ASSIGNMENT. Set down exactly, from the records below, the line with "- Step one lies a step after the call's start" through the line with "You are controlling", and nothing else.

GIVEN INFORMATION.
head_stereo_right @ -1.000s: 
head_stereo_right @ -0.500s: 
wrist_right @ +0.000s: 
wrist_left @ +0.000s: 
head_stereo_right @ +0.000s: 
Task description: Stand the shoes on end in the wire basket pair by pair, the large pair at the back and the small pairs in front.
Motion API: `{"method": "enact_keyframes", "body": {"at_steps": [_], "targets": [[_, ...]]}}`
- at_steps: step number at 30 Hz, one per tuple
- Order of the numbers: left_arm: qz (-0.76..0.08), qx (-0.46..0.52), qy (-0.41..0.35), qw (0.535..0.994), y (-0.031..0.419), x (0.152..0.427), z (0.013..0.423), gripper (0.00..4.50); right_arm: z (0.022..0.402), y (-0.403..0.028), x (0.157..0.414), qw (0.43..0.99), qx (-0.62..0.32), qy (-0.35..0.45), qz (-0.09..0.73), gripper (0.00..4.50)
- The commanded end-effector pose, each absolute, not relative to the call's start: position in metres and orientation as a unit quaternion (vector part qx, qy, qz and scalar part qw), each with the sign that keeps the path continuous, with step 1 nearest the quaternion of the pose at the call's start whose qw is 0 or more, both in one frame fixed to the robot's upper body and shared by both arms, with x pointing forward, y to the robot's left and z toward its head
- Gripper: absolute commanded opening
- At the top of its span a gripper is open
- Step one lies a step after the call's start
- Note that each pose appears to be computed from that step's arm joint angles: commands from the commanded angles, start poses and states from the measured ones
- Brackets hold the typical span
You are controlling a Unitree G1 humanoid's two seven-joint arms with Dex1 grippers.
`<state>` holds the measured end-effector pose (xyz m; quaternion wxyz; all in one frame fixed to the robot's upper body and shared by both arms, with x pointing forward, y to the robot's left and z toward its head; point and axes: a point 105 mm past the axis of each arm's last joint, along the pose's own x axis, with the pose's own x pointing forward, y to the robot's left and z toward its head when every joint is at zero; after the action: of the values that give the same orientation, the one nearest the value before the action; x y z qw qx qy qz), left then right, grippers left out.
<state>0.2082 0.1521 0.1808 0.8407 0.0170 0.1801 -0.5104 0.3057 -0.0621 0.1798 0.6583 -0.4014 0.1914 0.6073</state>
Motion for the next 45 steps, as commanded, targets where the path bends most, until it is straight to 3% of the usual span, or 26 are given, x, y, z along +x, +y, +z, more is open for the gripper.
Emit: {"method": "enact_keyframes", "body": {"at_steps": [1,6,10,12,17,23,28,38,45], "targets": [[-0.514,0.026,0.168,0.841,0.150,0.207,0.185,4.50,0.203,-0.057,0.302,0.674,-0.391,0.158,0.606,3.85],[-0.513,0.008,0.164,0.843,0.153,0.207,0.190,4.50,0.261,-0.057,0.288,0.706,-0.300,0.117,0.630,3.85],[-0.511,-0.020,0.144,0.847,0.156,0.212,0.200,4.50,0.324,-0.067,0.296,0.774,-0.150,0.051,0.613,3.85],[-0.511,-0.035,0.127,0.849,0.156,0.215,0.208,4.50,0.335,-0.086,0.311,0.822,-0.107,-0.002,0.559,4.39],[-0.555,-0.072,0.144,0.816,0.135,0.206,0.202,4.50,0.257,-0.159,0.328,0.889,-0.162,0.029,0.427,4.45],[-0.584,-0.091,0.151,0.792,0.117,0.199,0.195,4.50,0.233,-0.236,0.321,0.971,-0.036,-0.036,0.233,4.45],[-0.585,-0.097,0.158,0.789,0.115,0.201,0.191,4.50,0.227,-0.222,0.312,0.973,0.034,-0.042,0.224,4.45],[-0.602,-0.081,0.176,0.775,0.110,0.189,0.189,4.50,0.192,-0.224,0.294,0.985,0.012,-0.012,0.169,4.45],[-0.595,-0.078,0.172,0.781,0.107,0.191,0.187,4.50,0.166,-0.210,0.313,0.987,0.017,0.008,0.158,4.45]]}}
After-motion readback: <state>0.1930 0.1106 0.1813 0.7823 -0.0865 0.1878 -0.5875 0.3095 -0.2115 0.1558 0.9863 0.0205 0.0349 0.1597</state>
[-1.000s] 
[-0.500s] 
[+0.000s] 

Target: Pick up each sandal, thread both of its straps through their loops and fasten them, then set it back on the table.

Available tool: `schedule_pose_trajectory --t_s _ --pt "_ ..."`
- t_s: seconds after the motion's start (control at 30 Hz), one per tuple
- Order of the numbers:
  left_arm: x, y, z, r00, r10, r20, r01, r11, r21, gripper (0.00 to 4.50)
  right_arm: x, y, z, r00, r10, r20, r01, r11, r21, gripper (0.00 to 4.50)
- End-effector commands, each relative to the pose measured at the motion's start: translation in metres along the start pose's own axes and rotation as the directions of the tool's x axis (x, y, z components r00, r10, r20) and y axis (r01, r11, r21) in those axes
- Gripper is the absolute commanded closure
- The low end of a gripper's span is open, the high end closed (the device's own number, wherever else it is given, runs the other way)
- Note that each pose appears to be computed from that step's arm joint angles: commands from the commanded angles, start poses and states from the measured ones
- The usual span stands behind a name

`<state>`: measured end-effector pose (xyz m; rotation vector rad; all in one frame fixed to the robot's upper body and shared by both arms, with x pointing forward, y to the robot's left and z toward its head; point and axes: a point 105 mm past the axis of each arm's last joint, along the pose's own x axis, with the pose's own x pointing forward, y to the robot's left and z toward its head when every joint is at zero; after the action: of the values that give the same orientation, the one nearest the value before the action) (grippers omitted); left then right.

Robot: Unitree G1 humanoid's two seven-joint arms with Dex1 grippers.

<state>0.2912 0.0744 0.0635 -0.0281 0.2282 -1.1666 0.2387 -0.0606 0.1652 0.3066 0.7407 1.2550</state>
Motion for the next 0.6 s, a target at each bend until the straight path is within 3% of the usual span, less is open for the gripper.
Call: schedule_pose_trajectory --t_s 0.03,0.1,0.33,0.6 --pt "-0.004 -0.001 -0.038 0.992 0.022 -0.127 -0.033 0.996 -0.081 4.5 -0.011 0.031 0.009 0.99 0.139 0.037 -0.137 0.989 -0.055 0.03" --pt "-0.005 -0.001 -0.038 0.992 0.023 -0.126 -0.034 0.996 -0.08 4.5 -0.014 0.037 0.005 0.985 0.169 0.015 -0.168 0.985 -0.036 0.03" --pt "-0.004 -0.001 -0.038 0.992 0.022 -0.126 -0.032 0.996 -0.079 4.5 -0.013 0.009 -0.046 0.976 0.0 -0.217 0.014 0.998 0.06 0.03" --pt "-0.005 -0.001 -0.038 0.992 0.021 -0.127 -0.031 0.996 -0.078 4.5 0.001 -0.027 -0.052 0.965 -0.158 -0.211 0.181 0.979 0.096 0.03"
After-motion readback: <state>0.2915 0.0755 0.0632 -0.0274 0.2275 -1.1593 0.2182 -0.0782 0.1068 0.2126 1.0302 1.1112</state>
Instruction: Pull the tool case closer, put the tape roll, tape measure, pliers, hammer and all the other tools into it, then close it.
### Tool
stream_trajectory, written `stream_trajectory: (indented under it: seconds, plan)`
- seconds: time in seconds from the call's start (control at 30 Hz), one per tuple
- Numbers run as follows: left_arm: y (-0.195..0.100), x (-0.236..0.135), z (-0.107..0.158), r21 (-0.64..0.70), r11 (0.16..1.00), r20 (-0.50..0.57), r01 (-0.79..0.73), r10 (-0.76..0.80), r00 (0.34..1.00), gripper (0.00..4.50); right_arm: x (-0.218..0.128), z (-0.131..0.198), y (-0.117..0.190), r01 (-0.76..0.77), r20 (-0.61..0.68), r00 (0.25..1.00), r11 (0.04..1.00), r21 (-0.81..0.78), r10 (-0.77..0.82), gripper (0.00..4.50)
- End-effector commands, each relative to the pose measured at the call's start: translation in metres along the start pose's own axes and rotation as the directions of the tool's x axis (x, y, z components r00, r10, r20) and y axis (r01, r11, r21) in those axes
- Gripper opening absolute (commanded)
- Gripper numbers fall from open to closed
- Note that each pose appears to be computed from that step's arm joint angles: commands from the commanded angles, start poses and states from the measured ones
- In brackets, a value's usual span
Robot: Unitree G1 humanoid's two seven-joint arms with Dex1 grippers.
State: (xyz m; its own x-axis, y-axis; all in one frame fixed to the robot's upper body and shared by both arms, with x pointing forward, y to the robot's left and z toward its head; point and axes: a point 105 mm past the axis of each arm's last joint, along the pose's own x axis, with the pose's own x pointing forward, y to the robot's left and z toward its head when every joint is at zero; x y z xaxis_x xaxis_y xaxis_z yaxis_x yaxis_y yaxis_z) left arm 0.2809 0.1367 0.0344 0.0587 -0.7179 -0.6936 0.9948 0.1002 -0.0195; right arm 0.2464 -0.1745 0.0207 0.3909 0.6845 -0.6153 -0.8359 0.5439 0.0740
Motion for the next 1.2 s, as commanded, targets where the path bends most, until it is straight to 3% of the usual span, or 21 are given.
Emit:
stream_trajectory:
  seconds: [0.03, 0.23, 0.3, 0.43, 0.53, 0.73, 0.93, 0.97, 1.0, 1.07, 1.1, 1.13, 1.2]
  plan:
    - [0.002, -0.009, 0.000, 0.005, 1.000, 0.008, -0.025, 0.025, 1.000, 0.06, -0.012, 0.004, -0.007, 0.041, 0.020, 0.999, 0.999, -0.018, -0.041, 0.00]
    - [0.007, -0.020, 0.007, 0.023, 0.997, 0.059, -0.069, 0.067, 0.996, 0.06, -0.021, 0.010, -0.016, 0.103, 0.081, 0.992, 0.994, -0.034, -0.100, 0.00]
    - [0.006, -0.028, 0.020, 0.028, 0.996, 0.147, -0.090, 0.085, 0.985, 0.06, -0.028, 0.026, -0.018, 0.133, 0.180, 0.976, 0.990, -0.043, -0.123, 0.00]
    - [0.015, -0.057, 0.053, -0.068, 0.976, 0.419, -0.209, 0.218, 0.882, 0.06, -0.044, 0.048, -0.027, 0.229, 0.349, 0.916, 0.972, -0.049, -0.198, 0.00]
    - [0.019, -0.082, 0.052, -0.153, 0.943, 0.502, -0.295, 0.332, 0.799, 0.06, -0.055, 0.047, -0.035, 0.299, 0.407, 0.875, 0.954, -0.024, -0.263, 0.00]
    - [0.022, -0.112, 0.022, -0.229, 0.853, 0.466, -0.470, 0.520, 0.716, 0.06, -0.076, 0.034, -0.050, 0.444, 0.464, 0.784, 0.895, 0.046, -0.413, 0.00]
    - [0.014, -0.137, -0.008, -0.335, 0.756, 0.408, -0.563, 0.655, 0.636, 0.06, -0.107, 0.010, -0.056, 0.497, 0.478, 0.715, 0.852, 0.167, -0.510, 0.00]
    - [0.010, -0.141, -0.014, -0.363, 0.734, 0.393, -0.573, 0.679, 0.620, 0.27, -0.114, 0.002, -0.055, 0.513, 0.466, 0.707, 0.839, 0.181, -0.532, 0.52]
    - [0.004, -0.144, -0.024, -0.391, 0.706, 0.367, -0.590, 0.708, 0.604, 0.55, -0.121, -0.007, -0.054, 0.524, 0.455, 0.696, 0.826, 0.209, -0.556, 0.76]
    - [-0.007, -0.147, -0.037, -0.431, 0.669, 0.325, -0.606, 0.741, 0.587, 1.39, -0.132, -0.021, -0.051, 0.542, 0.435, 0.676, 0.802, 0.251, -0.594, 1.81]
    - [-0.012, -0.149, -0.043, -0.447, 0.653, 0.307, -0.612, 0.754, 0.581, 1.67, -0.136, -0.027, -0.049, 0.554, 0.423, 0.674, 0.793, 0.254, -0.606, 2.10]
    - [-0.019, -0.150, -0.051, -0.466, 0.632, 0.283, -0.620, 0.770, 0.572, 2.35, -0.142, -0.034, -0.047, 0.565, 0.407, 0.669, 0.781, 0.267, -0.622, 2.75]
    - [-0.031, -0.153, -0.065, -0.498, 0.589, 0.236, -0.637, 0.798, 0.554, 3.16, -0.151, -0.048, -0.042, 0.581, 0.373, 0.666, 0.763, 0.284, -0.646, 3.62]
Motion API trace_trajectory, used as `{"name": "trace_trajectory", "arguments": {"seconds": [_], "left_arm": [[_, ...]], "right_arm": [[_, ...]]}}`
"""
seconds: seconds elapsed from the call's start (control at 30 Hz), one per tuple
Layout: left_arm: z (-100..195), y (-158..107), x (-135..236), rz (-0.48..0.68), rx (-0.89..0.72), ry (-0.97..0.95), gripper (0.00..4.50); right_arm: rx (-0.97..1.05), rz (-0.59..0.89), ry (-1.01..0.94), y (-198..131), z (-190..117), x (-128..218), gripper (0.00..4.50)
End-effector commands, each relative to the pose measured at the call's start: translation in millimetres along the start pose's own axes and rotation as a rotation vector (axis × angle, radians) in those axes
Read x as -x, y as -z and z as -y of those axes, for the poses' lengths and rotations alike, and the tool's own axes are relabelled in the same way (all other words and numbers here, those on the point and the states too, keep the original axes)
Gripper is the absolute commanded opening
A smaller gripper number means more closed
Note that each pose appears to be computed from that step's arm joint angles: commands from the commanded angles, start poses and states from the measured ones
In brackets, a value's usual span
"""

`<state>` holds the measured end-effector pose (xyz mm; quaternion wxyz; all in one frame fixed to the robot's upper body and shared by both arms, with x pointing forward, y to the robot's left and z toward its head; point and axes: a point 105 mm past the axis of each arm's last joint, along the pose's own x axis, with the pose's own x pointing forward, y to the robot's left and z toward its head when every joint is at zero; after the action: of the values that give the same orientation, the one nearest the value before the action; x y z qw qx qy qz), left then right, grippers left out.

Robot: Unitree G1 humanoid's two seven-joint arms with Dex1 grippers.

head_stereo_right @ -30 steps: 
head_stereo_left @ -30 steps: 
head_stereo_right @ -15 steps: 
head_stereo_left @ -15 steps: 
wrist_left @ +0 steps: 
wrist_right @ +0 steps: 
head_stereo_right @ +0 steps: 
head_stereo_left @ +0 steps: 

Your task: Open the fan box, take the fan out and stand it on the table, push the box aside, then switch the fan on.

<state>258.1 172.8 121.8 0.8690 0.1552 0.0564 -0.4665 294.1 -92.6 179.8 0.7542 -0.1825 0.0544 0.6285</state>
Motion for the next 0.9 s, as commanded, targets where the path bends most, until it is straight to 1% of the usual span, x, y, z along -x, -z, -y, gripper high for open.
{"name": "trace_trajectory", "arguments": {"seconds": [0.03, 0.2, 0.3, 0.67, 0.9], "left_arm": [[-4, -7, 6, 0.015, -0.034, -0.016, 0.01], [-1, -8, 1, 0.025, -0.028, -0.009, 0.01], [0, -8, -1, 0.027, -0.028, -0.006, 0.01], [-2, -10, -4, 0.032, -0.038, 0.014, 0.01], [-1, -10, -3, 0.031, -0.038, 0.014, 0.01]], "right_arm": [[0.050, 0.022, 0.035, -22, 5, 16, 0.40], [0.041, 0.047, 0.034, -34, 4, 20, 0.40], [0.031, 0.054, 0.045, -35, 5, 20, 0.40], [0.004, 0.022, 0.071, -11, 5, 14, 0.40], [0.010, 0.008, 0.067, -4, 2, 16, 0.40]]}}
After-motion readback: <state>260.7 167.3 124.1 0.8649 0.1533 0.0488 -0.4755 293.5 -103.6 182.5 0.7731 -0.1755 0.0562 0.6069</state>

OUTPUT OF THE TASK.
- Step one lies a step after the call's start
- Note that each pose appears to be computed from that step's arm joint angles: commands from the commanded angles, start poses and states from the measured ones
- Brackets hold the typical span
You are controlling a Unitree G1 humanoid's two seven-joint arms with Dex1 grippers.

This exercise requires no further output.